» Activity:
For the data below, say how many lines contain "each". Only the number should be given.

» Given information:
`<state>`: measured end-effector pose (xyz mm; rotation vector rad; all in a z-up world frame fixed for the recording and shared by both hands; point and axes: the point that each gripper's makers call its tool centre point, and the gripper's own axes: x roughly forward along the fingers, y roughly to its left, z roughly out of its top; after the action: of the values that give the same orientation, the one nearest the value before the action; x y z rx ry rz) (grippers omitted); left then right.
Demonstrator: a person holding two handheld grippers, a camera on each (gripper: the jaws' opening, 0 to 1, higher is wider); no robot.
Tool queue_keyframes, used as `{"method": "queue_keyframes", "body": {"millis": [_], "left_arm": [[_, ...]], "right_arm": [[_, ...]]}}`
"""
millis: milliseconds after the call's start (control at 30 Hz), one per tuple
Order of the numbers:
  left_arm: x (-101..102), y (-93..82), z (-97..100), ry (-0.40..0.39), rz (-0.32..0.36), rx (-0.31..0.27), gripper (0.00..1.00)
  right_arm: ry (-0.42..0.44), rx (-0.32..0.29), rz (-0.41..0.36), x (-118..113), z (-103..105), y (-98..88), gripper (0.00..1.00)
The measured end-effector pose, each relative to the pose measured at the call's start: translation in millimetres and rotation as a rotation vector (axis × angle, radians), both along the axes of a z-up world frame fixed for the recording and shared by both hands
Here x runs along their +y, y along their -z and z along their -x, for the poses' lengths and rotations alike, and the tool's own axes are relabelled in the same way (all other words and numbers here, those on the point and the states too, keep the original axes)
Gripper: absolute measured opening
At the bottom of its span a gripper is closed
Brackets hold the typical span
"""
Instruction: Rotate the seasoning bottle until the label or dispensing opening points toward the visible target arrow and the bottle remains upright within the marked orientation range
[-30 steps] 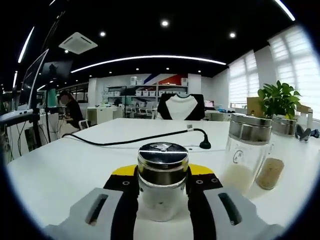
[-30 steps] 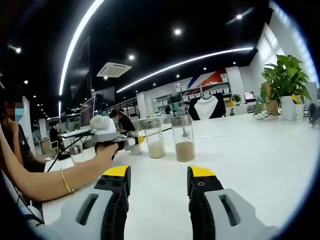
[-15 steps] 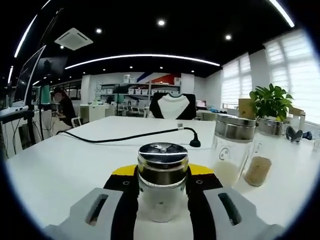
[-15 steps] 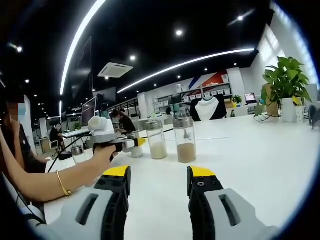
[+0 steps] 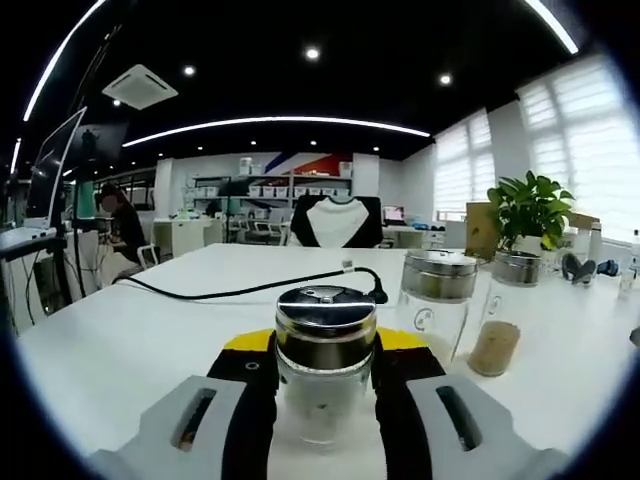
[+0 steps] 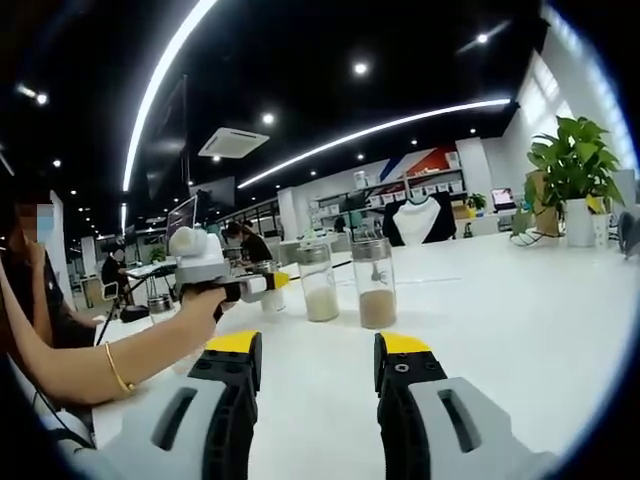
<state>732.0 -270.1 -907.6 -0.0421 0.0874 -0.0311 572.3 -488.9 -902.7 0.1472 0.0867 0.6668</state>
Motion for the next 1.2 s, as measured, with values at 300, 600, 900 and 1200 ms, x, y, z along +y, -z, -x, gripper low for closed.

» Solved problem:
3